### ACTIVITY
Below is a listing. Write out exactly its lines between the one holding "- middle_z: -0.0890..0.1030" and the one holding "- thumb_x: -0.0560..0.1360", inclusive.

### EXTRACTED INFORMATION
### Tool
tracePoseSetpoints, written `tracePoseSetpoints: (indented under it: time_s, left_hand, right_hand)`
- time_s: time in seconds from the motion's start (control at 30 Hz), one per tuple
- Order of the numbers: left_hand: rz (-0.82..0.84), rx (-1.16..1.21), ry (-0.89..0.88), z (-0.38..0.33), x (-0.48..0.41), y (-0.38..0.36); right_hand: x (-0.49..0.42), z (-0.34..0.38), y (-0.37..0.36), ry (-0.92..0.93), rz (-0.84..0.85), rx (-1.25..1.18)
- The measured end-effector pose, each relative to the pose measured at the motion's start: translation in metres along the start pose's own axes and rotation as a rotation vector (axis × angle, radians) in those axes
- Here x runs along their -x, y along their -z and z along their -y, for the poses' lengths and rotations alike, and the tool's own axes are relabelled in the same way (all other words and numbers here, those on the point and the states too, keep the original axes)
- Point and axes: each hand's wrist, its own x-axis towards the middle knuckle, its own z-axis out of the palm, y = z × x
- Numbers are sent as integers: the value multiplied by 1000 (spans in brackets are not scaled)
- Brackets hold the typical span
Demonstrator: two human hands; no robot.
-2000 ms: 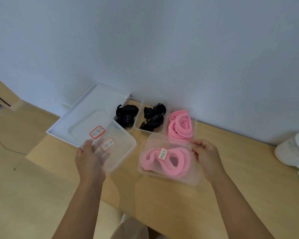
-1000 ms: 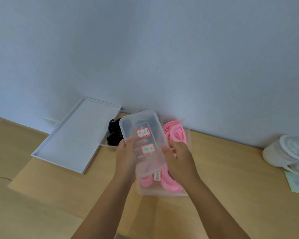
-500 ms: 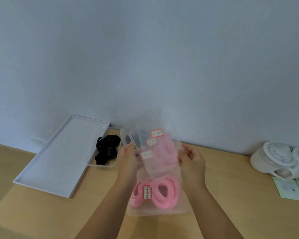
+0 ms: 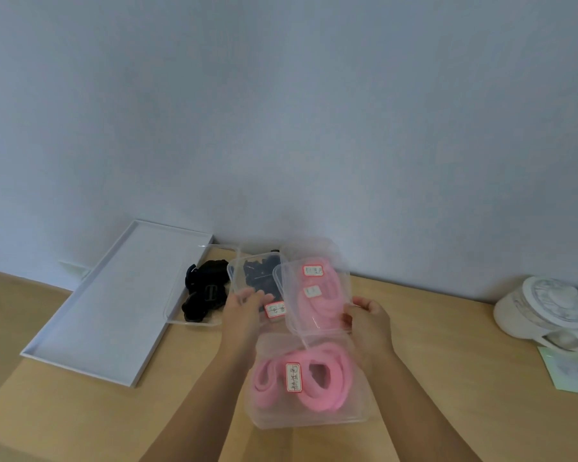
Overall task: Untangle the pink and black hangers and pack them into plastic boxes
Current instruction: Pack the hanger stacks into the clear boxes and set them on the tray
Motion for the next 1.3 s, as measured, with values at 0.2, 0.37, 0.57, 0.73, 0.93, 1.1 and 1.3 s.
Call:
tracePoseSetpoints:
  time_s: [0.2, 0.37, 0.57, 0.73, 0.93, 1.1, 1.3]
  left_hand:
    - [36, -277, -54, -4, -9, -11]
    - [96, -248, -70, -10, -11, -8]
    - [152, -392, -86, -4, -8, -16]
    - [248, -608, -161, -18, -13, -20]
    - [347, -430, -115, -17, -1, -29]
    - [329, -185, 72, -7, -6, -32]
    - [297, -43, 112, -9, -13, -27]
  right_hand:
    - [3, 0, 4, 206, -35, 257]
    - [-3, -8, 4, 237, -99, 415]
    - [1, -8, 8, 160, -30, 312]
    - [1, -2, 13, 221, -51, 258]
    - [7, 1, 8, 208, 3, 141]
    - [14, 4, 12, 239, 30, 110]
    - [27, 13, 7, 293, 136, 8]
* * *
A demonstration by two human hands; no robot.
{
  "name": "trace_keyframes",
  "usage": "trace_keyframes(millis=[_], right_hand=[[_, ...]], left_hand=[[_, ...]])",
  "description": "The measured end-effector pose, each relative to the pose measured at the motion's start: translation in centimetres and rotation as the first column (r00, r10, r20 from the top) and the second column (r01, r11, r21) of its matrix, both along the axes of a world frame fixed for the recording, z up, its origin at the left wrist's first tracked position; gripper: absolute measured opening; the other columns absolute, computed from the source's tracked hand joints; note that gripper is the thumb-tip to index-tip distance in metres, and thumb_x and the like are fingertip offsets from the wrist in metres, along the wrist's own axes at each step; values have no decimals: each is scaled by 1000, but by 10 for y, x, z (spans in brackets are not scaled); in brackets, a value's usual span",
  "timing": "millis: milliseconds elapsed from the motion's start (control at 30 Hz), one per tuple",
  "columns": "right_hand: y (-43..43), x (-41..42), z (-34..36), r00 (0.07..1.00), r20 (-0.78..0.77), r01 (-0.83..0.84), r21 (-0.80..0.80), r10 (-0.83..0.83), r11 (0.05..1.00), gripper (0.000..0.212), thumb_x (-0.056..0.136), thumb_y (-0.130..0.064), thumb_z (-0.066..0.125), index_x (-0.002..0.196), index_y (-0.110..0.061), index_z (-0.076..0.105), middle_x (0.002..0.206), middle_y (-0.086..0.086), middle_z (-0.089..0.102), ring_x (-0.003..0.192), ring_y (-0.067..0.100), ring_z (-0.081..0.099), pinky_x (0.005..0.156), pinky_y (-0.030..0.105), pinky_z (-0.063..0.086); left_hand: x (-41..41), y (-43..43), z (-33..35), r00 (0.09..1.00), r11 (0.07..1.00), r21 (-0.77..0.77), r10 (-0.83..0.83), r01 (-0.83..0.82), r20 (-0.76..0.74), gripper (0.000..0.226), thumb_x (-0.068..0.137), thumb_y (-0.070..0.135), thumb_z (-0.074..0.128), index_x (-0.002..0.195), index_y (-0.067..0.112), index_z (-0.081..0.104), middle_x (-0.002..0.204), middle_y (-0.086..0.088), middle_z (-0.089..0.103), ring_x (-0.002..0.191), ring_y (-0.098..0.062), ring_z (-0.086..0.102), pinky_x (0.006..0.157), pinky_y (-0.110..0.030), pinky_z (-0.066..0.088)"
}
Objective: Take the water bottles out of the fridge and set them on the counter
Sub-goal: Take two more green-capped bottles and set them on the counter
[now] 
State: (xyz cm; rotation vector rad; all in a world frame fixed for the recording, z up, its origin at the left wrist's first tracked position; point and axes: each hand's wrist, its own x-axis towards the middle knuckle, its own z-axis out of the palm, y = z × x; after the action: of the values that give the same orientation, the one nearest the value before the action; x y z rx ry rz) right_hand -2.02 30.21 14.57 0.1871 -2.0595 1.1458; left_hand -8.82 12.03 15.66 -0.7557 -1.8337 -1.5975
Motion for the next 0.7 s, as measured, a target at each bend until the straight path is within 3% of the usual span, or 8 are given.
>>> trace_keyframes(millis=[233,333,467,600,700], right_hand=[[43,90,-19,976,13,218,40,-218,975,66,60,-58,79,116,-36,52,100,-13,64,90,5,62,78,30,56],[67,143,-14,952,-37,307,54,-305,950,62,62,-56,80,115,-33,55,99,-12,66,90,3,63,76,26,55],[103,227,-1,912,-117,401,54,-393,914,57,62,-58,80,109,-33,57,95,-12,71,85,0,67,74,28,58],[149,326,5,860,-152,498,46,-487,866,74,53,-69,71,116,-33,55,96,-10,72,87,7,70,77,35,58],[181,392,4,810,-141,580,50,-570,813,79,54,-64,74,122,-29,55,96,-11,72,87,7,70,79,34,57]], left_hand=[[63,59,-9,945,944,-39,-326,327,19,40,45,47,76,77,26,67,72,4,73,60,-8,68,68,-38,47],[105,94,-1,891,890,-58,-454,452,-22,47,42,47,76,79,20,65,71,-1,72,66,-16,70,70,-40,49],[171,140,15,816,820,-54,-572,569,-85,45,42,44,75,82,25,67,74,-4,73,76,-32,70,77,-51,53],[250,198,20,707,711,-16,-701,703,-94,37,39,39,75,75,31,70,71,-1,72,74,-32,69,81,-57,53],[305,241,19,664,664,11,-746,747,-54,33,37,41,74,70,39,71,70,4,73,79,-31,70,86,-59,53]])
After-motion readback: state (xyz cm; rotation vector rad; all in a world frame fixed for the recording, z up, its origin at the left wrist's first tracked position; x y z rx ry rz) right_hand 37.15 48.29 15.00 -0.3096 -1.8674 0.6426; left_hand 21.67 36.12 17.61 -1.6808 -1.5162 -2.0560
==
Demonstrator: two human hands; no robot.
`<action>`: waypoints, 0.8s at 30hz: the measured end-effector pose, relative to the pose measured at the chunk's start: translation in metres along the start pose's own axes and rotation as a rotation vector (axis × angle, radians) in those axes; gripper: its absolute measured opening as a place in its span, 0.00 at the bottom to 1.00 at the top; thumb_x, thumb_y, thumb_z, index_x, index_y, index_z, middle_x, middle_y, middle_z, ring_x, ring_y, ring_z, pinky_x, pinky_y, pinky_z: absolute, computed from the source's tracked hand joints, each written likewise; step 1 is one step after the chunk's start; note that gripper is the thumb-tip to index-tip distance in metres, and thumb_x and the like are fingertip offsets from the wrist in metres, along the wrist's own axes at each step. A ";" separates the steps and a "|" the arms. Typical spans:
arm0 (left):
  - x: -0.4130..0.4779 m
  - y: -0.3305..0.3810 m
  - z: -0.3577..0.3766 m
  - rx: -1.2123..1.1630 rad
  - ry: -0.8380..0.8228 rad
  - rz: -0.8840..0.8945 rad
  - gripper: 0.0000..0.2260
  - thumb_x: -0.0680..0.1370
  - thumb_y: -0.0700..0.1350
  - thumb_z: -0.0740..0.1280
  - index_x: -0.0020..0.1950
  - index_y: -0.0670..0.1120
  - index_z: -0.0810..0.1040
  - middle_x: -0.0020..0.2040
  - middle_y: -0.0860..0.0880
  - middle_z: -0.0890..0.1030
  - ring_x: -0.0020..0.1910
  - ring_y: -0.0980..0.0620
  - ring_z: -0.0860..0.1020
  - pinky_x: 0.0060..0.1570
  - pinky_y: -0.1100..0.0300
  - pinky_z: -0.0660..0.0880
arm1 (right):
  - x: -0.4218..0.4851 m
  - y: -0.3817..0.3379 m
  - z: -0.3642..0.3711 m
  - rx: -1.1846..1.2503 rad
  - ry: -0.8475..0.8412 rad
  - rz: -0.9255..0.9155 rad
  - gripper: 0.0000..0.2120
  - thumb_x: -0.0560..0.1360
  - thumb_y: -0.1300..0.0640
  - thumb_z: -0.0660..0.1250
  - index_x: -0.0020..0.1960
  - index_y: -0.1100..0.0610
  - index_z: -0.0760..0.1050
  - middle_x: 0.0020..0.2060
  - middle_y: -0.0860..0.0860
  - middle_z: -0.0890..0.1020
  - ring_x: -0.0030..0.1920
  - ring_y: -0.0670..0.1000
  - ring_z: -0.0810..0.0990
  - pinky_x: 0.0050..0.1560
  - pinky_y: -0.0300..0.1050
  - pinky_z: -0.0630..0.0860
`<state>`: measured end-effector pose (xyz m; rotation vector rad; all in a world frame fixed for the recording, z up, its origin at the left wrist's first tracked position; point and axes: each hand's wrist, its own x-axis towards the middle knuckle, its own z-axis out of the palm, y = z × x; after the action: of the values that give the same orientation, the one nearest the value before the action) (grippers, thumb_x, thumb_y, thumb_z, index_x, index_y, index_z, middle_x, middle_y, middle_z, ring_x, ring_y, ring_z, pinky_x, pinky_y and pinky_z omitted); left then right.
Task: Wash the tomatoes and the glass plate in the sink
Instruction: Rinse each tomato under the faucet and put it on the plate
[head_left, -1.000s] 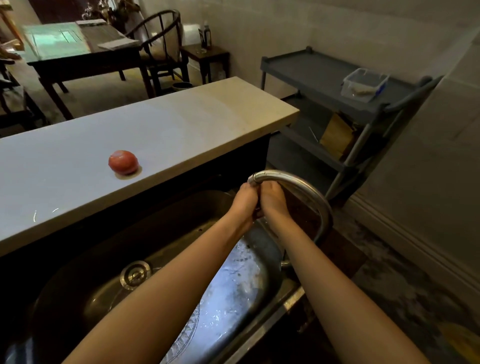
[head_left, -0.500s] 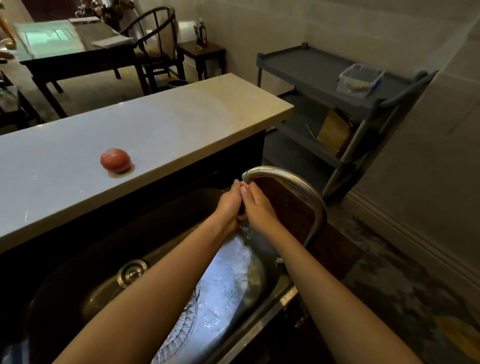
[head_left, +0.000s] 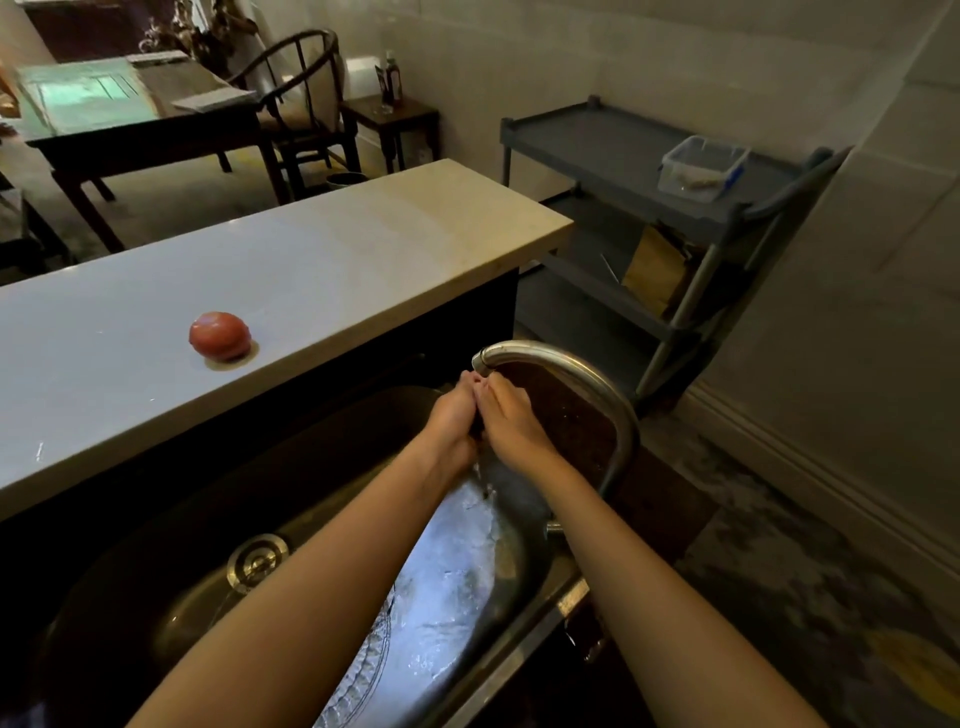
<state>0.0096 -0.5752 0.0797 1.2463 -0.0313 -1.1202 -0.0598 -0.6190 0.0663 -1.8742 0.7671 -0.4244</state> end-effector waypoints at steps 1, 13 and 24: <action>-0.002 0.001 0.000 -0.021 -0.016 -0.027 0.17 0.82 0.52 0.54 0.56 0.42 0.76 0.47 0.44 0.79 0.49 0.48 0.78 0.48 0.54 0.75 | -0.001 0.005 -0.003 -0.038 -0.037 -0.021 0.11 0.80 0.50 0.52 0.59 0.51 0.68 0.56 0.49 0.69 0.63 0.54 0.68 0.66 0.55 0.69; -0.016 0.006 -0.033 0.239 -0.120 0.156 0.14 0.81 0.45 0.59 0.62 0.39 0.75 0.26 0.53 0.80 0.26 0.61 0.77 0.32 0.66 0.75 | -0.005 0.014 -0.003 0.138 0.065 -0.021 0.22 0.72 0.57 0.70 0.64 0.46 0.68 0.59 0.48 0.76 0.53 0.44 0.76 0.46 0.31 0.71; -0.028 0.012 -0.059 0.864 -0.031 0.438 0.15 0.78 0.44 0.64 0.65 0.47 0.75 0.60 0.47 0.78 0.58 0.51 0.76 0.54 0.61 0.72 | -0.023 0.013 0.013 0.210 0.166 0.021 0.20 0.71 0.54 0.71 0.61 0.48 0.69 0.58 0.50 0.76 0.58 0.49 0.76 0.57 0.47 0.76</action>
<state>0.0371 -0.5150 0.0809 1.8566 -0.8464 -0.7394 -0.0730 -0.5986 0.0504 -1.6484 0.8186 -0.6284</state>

### WRITTEN SOLUTION
  - middle_z: -0.0890..0.1030
  - ring_x: -0.0020..0.1910
  - ring_y: -0.0980..0.0620
  - ring_z: -0.0860..0.1020
  - pinky_x: 0.0060..0.1570
  - pinky_y: -0.1100..0.0300
  - pinky_z: -0.0660..0.0880
arm1 (right):
  - x: -0.4218..0.4851 m
  - y: -0.3817..0.3379 m
  - z: -0.3642..0.3711 m
  - rx: -1.1846..1.2503 rad
  - ry: -0.8475..0.8412 rad
  - rz: -0.9255..0.9155 rad
  - gripper: 0.0000..0.2120
  - thumb_x: -0.0560..0.1360

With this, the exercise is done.